Return exactly the lines below, starting with the one that has "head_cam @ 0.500" and going on through the one that has "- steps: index".
==============================
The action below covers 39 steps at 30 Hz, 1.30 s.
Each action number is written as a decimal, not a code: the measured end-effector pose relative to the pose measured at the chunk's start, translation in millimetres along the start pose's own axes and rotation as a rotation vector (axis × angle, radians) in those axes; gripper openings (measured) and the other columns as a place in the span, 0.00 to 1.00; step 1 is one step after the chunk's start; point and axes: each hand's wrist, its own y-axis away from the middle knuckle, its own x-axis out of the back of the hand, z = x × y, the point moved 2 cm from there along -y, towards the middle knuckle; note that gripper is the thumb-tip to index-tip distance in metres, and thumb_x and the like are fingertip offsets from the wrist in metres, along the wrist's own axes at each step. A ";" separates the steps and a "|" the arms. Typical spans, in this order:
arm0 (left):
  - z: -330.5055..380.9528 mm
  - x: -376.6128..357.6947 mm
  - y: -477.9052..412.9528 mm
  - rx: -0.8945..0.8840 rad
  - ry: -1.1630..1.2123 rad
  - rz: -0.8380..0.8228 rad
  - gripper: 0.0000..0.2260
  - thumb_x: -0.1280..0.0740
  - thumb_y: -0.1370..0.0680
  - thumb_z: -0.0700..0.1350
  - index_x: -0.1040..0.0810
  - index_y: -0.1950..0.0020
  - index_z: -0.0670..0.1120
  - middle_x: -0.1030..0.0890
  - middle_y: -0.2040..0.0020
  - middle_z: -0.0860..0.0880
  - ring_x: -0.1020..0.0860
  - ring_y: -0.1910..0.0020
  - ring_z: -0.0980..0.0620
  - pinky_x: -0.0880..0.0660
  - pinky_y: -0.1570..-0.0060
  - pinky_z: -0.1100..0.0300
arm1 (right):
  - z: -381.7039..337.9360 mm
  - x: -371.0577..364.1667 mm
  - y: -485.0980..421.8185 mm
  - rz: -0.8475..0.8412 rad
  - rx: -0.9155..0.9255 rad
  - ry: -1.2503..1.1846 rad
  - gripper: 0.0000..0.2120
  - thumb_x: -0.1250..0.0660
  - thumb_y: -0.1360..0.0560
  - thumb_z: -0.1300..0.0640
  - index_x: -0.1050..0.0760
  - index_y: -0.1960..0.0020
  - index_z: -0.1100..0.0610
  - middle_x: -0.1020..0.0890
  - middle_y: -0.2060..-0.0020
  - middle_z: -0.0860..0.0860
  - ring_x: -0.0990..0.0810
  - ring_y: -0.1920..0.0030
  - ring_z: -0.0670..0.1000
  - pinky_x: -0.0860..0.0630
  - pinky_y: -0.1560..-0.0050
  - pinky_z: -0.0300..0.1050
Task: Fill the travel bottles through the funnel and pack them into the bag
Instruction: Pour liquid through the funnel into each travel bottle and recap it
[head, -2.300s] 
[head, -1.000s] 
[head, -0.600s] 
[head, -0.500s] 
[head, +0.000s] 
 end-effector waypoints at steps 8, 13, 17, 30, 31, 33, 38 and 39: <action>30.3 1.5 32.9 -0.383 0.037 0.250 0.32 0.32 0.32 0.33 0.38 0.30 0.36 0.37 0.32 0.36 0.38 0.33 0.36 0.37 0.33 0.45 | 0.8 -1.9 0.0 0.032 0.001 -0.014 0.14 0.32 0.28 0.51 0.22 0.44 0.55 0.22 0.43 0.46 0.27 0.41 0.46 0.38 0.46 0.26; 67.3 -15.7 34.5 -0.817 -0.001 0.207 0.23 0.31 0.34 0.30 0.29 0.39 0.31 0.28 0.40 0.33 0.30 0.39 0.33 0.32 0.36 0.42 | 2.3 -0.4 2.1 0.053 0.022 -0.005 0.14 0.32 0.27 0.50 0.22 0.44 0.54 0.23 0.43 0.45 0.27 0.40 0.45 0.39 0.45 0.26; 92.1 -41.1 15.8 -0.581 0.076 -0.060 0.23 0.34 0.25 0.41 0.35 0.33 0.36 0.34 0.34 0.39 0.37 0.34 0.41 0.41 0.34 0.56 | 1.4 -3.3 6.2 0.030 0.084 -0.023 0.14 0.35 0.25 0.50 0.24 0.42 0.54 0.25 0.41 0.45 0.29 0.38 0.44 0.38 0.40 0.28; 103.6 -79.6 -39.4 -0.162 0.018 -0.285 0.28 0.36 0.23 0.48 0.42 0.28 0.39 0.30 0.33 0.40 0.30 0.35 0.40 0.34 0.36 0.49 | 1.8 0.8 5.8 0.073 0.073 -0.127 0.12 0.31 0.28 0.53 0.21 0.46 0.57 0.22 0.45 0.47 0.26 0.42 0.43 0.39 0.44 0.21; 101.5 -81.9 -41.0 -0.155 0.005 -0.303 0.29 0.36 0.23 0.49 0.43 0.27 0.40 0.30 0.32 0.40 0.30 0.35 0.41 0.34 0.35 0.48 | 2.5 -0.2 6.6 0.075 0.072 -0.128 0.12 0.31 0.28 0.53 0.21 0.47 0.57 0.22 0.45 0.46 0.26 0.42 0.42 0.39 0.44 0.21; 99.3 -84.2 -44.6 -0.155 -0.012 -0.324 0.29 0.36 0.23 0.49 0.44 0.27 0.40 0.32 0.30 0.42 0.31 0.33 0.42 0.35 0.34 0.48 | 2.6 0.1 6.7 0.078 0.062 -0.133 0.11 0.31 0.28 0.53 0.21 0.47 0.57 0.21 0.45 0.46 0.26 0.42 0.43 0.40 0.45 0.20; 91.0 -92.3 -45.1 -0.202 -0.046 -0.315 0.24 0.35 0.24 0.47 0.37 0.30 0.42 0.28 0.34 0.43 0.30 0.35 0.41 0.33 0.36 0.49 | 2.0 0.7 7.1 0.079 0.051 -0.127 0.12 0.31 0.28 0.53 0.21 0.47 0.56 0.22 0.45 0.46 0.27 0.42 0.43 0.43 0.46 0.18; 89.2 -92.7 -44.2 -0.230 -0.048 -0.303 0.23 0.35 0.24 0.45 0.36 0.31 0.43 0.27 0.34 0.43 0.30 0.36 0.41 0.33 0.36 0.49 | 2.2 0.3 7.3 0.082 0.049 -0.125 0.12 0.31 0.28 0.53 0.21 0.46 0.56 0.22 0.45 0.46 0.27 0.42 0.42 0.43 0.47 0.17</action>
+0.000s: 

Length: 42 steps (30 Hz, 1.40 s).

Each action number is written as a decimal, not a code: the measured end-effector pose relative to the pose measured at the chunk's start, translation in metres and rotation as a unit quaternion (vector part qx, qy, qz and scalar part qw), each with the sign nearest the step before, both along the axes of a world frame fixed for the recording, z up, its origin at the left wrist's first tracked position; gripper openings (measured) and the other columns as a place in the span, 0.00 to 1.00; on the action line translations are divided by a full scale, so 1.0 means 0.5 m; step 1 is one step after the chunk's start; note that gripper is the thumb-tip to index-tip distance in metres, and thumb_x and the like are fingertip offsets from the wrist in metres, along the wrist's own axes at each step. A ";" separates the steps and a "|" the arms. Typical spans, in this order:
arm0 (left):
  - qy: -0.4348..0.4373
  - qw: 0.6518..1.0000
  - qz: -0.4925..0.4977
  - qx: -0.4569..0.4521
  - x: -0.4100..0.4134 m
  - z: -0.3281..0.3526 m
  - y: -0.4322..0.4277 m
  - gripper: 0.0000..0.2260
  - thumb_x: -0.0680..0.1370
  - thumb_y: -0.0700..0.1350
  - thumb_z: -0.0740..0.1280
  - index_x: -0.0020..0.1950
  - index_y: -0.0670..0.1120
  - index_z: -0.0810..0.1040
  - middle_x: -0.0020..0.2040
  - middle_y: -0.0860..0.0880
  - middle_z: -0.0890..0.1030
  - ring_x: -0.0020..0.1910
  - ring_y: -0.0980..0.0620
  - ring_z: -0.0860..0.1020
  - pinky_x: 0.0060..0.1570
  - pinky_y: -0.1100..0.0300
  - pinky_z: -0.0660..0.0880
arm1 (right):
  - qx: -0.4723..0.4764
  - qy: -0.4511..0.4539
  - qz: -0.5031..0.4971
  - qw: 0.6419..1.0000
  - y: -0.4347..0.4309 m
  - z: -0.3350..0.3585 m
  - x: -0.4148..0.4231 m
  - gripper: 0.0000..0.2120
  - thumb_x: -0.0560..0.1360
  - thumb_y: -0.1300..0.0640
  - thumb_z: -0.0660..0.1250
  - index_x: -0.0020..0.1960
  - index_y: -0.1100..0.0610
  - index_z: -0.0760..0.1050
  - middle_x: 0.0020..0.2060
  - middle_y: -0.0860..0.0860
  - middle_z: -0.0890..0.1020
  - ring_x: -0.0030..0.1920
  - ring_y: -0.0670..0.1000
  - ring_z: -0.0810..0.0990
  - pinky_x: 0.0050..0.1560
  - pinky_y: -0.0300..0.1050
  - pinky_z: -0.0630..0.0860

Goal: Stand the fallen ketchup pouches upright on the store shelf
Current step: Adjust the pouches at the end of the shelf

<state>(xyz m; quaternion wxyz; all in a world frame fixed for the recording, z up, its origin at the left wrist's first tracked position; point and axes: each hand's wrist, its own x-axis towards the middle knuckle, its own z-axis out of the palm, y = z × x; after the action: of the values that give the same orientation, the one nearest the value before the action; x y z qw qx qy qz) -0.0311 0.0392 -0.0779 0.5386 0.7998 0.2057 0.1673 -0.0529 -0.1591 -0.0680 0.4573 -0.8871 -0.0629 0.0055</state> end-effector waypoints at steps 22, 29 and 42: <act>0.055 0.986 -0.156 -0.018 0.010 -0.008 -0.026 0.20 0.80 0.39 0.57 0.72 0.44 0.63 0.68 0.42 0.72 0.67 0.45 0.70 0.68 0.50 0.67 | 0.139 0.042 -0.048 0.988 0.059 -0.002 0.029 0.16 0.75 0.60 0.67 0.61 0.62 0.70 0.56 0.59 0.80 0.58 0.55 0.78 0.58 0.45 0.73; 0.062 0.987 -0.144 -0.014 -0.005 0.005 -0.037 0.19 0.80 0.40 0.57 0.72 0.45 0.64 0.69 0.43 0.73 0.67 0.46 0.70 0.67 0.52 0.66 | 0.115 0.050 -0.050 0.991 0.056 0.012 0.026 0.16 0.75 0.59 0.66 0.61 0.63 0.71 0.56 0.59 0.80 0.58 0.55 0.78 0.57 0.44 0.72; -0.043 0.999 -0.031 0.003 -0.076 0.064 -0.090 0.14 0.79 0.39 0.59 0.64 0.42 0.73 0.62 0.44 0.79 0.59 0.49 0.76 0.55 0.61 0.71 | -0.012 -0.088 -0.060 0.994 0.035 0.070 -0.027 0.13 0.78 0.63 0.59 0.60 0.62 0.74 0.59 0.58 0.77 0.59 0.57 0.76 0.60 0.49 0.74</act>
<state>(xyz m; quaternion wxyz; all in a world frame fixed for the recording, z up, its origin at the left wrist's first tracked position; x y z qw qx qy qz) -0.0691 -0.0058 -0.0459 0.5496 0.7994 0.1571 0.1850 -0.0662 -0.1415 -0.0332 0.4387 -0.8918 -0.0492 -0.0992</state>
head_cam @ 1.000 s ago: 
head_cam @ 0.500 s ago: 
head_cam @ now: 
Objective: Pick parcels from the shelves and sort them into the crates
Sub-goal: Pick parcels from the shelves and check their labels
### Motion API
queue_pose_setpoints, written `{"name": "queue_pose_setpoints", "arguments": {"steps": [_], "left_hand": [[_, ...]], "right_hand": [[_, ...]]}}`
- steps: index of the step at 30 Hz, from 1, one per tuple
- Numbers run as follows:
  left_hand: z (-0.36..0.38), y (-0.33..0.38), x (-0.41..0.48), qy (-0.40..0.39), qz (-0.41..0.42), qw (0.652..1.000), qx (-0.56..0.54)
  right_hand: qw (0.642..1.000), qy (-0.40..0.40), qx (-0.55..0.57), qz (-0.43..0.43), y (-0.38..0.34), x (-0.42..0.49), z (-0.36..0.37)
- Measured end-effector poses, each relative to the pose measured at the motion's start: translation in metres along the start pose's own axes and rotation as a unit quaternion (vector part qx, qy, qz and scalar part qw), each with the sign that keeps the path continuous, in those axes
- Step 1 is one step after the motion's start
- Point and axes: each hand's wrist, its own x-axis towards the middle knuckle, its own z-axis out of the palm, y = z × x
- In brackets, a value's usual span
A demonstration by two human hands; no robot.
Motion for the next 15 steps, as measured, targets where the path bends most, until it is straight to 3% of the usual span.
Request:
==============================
Solution for this task:
head_cam @ 0.500 s ago: 
head_cam @ now: 
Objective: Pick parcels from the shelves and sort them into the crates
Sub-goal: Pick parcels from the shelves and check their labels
### Motion API
queue_pose_setpoints, written `{"name": "queue_pose_setpoints", "arguments": {"steps": [_], "left_hand": [[_, ...]], "right_hand": [[_, ...]]}}`
- steps: index of the step at 30 Hz, from 1, one per tuple

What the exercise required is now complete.